Over the past six days we have reflected and pondered on some parts of the local Acholi African culture that have challenged us in one way or another. The final post in this little Unplugged mini-series is also a challenge, but a positive one and hopefully one we can all learn from. The Bible says that some people are gifted in hospitality; well I would almost have to say that all Acholi people are blessed with this gift! Hospitality is a part of life here, and on many occasions we have been blessed to be on the receiving end of such kind and generous hospitality.

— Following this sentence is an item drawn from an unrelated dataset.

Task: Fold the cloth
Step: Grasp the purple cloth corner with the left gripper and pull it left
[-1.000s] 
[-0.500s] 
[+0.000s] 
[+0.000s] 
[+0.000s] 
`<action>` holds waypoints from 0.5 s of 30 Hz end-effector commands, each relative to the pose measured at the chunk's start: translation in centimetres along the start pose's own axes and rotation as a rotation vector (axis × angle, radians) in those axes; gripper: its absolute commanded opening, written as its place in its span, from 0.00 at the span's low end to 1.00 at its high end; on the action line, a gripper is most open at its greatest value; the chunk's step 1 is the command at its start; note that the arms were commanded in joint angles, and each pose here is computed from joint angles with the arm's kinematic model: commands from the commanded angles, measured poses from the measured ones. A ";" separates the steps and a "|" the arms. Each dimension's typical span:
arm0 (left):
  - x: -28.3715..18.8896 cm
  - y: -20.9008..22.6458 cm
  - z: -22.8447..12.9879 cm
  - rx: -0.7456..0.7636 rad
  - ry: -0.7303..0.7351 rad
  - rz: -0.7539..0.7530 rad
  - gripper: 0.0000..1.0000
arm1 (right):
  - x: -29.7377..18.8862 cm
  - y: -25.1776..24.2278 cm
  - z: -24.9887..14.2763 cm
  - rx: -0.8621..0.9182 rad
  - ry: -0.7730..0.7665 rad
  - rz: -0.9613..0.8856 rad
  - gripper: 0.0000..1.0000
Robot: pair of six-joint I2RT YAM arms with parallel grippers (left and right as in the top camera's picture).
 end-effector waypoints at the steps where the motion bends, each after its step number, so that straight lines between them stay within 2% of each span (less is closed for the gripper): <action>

Most families will cook more than they need for meal times, the main reason for this is to feed an unexpected visitor. Many times we have dropped in on a neighbour and before long a plate of chicken and rice or beans and posho (remember that lovely corn flour play-dough thing) is placed in front of us, it’s like it just appears out of thin air! We are a bit slow to learn from our hospitable neighbours and when we have unexpected guests we scrounge around for something but can rarely find anything comparable (why do we only cook just enough for us?)
Whenever we go anywhere, and I mean almost anywhere, if we stand for more than 30 seconds or so a chair miraculously appears beside us: “you sit!” is the command that generally follows. It took us a while to get used to this – visitors should never stand. Visitors also get the privilege of eating first and are quickly reprimanded for taking small portions and almost coerced into serving more. Anytime a visitor walks into a classroom at school they are greeted with a whole range of brilliant school praise gestures; from rhythmic clapping to flower actions and sounds.
If you travel anywhere and then come back you will always bring with you ‘greetings’ from where you came. Everyone in the community knows each other, it’s not just a matter of knowing your neighbours, people know their community! When you arrive for work it is common for someone to greet everyone on site before getting down to business (now that can take a little time and may well be frowned upon in our results-based world). Relationships seem to take much higher importance and priority over physical work, in any institution.
We have learnt a lot in our time here, and one of those things is the importance of just ‘being’; although we don’t practise this very well.